Professor of Philosophy and Public Policy | Director of the Center for Professional and Applied Ethics | Affiliate, School of Data Science
There’s a few. One of the obvious ones is equity - there’s all kinds of ways that AI systems can further marginalize folks who are already marginalized or vulnerable. If we don’t work very proactively to prevent that, it’s going to happen. It’s already happening. This is particularly true when AI gets used in systems - government or corporate - that make decisions about people, like whether they are entitled to social benefits, or credit, and so on. Those aren’t getting the attention they need. There’s also big problems with privacy, and those are continuous with the ones we’ve already seen around Big Data - where the ability not just to collect data, but to make inferences about people (whether accurate or not) is going way up. Finally, I think a sleeper issue about AI is intellectual property. There’s a lot of litigation percolating up through the courts where owners of IP are challenging the use of their material by AI systems. There’s going to be more of that, and it’s easy to see where the concern comes from, even if you ignore questions about scraping training data - if you do almost any sort of Google search now, it pops up its AI answer on top, and a lot of the time, that answer seems like a plagiarism of one of the top hits.
It’s easier to say what I think won’t work, which is industry self-regulation. I think it’s instead going to take a combination of cultural shifts and awareness about what AI is good for and what it’s not, combined with quite a bit of actual regulation to get better designed systems. The history of privacy regulation offers a lot of useful lessons here, because a lot of the regulatory strategies there haven’t worked.
I’d been working on privacy and data for a while, and so AI was sort of on my radar. One of my colleagues here at the Center, Mary Lou Maher, approached me to work as part of a team putting together a grant on trustworthy AI, and that was really when I first started working seriously on AI.
There’s a lot of work on AI. A lot of that work is really technical - and the technical work is important! But there’s also a bunch of people that think the political, ethical and legal aspects of AI need more attention than they get, and than the AI companies are giving them. So several of us here started working together to put together a research team around those areas. We picked AI literacy, equity and trustworthy AI because those were areas that are important no matter what AI tools you develop and what you do with them.
I’m trained as a philosopher - my graduate work was largely in the history of political philosophy and contemporary French theory.. But early in my career, I was teaching courses in “computer ethics,” and I pretty quickly developed interests in intellectual property and then in privacy. I also realized early on that law professors had a lot of interesting things to say on these topics that weren’t making it into non-law disciplines. So I started doing work that tried to bridge all these areas together - political theory, law and technology. I’ve been lucky to be here at Charlotte where that kind of interdisciplinary work is encouraged. What makes me unusual in this kind of context is the combination of philosophy and law.

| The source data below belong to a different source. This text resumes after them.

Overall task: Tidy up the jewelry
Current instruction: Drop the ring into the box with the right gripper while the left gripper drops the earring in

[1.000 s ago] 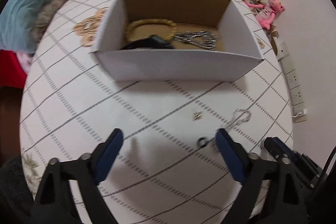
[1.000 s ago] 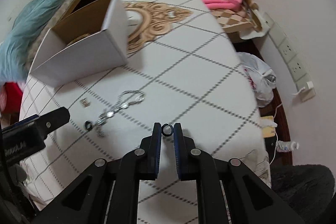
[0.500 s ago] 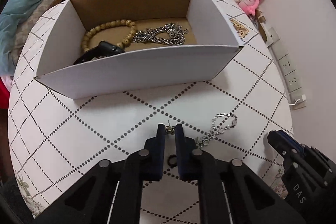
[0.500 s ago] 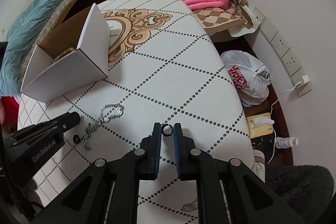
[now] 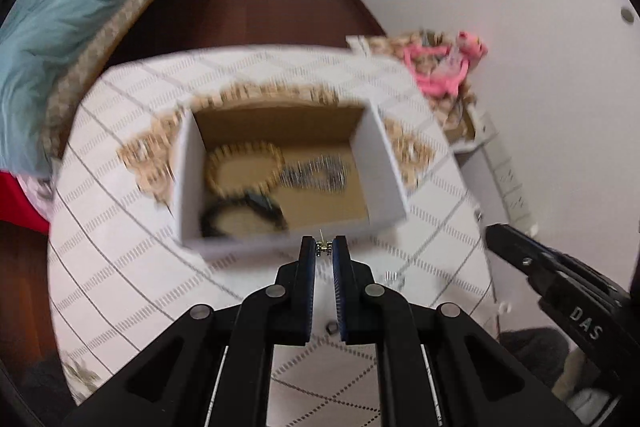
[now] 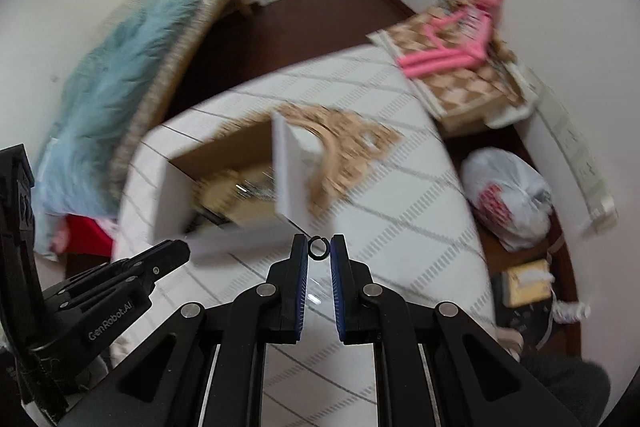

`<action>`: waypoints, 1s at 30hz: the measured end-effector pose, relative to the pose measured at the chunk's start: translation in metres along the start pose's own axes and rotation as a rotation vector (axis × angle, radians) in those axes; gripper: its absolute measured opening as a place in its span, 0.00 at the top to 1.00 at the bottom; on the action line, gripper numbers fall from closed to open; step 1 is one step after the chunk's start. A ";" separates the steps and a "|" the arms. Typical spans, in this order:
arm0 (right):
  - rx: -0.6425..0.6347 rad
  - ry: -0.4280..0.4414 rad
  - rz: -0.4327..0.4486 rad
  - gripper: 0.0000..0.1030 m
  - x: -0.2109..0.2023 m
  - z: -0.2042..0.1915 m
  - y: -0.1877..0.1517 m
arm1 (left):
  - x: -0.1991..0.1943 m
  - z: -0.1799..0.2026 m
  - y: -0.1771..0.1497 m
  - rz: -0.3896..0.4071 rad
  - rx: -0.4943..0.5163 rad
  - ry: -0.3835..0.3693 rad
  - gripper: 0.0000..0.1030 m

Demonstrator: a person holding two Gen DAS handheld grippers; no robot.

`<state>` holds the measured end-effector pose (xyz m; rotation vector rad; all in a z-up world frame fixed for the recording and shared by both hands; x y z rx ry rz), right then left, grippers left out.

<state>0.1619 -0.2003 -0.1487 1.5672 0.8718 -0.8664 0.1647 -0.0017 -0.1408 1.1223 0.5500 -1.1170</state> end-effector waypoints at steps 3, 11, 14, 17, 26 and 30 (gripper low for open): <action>-0.039 0.048 -0.018 0.88 0.010 -0.022 0.027 | -0.005 -0.012 0.027 0.008 0.008 0.013 0.94; -0.128 0.063 -0.156 0.88 0.064 -0.064 0.072 | 0.013 -0.054 0.066 -0.033 -0.053 0.031 0.94; -0.167 0.059 -0.216 0.88 0.079 -0.073 0.077 | 0.018 -0.064 0.071 -0.049 -0.087 0.048 0.92; -0.182 0.050 -0.278 0.87 0.091 -0.080 0.080 | 0.022 -0.072 0.076 -0.074 -0.129 0.069 0.89; -0.180 0.018 -0.276 0.53 0.087 -0.076 0.084 | 0.005 -0.085 0.082 -0.025 -0.137 0.153 0.32; -0.201 -0.034 -0.248 0.46 0.078 -0.074 0.080 | -0.001 -0.086 0.075 -0.021 -0.136 0.182 0.32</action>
Point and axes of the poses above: each gripper's, at about its wrist camera, not at the fingertips, and x roughly the way its jaws point, z to its right, y to its top, the point moved 2 cm from there along x, roughly the way its jaws point, and after that the axes turned 11 degrees about -y, right-handed, at the moved point
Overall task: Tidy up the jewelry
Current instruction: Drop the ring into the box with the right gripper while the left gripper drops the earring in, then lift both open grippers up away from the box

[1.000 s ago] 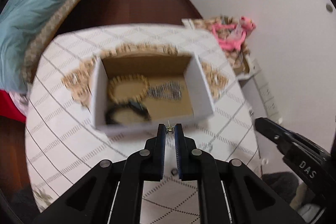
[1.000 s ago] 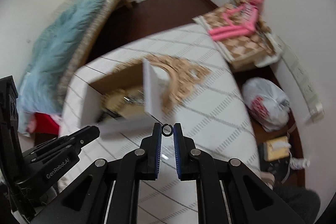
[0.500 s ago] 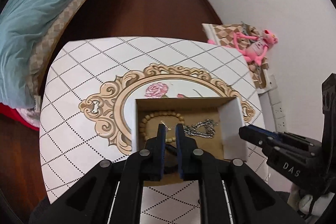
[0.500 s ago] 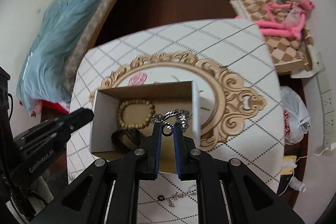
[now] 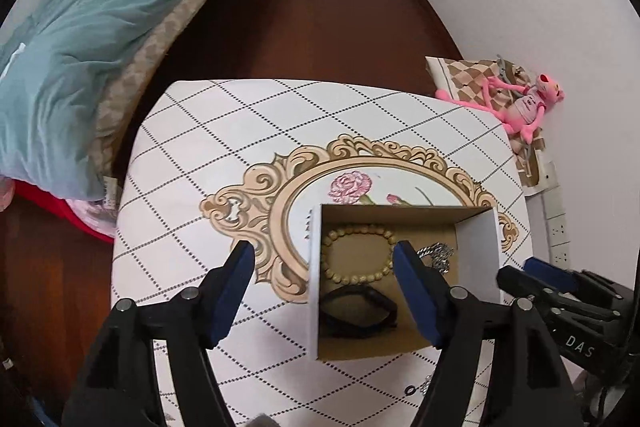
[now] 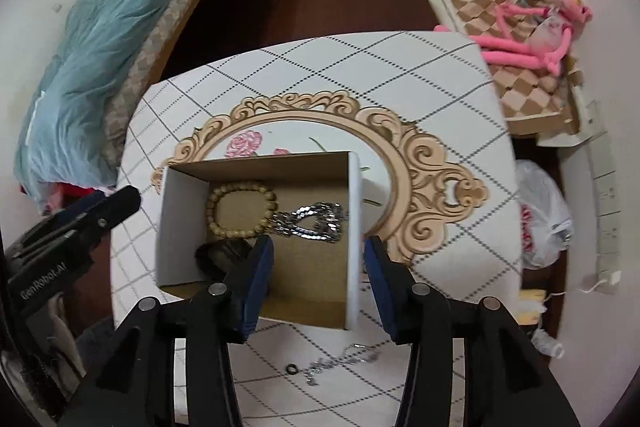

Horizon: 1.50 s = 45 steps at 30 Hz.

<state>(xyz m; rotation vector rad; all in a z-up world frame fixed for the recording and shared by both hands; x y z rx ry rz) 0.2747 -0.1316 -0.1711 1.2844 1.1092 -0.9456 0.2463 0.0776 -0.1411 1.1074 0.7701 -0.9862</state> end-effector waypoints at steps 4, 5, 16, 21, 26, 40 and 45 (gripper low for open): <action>-0.018 -0.086 0.012 0.19 -0.002 0.001 -0.012 | -0.004 0.000 -0.015 0.002 0.008 0.035 0.11; -0.021 -0.099 0.010 0.12 -0.001 0.001 -0.015 | -0.004 0.000 -0.020 0.005 0.011 0.043 0.04; -0.048 -0.210 0.040 0.01 -0.012 -0.005 -0.053 | -0.019 0.004 -0.058 0.017 0.038 0.150 0.02; -0.042 -0.210 0.080 0.01 -0.036 -0.007 -0.064 | -0.041 0.010 -0.067 0.051 0.044 0.148 0.02; -0.036 -0.216 0.151 0.01 -0.073 -0.006 -0.079 | -0.076 0.019 -0.076 0.113 0.052 0.150 0.02; 0.030 -0.256 0.379 0.01 -0.179 0.004 -0.124 | -0.162 0.050 -0.104 0.257 0.096 0.115 0.02; 0.051 -0.233 0.383 0.01 -0.187 0.012 -0.131 | -0.168 0.050 -0.107 0.277 0.088 0.126 0.02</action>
Point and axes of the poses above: each gripper's, at about its wrist camera, not at the fingertips, and x roughly the way its jaws point, z to its right, y to its top, the point moved 2 cm from there along x, roughly the way its jaws point, and after that the axes turned 11 degrees about -y, right-handed, at the moved point
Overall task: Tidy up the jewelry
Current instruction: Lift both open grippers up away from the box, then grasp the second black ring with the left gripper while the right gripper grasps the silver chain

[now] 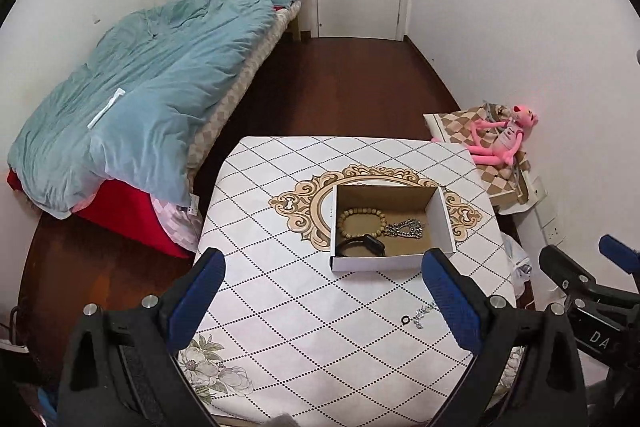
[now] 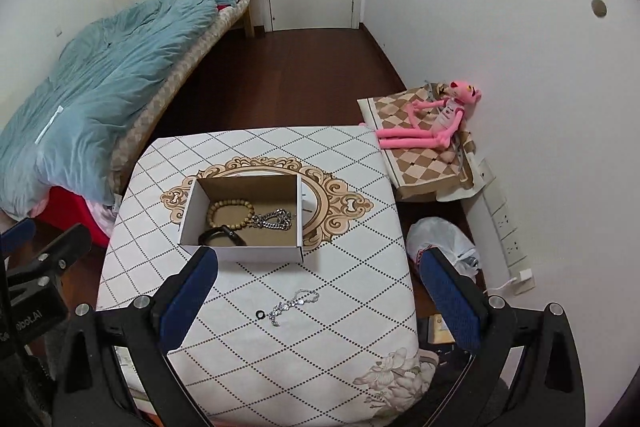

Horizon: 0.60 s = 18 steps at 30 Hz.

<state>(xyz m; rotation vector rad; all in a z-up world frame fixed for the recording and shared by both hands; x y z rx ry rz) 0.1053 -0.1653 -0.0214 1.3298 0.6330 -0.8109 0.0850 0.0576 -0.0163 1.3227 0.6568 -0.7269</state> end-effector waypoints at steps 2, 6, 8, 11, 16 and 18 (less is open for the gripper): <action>0.008 0.016 -0.028 0.01 0.011 0.002 -0.006 | 0.009 -0.001 -0.005 -0.013 0.001 0.017 0.02; 0.020 0.063 -0.148 0.01 0.070 0.005 -0.031 | 0.047 -0.005 -0.028 -0.071 0.000 0.071 0.02; 0.021 0.050 -0.201 0.01 0.104 0.005 -0.047 | 0.071 -0.008 -0.041 -0.118 -0.003 0.101 0.02; 0.018 0.044 -0.279 0.11 0.155 0.000 -0.068 | 0.103 -0.011 -0.060 -0.192 -0.011 0.125 0.02; -0.005 0.044 -0.350 0.25 0.213 -0.017 -0.093 | 0.143 -0.017 -0.081 -0.286 -0.019 0.143 0.02; -0.005 0.060 -0.363 0.26 0.223 -0.025 -0.099 | 0.151 -0.019 -0.085 -0.306 -0.016 0.153 0.02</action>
Point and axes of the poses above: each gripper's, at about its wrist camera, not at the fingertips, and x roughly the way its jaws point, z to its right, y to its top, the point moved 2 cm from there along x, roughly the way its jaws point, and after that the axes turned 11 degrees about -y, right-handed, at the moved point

I’ve been writing papers on AI and other forms of algorithmic governance, and trying to think about the concepts we need to understand these better. In some ways it’s pretty abstract, but it’s aimed at understanding the governance strategies that will help us make the best use of AI. I’ve also been doing some early-stage work on the ways that language models (like ChatGPT) embed social values and norms. That’s harder than it initially might seem, not just because they are incredibly complex artifacts, but also because the way they produce language isn’t at all like what people do. So you have not just questions about the way technologies embed social values, but also a non-standard set of questions about the relation between language and social values. I’ve been trying to use the disjunct between human language use and AI to get to some of those normative questions.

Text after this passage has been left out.